AIM OF THE EXERCISE - Show, in full, each line of the data that contains "wooden".

DATA TO EXAMINE -
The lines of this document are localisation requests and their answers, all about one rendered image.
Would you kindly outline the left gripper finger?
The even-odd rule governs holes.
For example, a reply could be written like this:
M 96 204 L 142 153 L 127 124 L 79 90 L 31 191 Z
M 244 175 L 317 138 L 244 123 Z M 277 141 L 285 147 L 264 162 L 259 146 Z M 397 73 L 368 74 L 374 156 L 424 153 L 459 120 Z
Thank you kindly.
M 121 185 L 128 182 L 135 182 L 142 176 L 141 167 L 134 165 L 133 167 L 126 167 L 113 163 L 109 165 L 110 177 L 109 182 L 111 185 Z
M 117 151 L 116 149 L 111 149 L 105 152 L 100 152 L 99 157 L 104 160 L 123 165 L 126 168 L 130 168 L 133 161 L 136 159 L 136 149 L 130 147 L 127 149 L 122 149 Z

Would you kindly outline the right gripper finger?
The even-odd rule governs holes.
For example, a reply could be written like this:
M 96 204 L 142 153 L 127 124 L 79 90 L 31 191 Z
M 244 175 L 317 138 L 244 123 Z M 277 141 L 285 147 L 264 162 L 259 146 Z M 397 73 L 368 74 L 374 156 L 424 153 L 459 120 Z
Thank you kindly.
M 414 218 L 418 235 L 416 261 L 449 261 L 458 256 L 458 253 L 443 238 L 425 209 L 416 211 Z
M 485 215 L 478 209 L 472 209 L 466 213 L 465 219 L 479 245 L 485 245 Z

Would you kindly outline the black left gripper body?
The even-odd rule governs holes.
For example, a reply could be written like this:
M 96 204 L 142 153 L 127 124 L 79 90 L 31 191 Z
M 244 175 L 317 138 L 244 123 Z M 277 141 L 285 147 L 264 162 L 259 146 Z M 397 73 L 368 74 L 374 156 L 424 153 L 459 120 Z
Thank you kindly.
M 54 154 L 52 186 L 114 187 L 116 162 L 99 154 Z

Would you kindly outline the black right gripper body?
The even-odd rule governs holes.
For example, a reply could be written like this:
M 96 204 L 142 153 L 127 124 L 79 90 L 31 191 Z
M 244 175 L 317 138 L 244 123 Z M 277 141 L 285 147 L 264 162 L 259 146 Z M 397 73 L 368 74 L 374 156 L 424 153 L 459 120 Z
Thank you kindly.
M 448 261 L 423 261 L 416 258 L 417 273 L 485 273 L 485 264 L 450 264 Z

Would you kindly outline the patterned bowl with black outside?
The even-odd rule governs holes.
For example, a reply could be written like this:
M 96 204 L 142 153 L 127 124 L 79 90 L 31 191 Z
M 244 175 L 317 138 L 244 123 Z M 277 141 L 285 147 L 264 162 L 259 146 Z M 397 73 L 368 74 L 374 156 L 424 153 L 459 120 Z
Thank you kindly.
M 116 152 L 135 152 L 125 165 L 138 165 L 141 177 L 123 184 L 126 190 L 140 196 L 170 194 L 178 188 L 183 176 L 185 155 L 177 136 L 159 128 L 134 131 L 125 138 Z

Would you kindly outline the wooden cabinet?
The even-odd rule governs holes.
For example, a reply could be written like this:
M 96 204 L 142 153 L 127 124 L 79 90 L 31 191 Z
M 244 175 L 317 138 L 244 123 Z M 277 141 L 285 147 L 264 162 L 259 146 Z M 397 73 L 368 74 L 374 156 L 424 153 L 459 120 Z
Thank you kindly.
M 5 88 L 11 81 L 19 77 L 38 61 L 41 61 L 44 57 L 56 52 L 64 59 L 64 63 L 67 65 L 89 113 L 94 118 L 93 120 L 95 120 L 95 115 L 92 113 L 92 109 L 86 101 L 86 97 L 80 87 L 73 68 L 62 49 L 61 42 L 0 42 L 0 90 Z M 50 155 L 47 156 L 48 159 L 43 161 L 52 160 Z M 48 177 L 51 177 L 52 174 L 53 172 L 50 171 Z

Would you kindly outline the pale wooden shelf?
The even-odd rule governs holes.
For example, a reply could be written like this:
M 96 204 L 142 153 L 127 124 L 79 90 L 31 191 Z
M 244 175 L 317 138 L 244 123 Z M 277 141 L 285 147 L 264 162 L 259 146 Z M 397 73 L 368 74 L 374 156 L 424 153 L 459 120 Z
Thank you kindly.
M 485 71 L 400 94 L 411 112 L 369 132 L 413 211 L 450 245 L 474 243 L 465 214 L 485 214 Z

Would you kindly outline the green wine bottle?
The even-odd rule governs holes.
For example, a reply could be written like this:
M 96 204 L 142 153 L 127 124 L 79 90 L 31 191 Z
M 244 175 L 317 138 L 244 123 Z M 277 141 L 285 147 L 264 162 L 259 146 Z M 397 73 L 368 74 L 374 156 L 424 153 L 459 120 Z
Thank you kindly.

RESULT -
Would you kindly outline the wooden cabinet?
Would you kindly outline the pale wooden shelf?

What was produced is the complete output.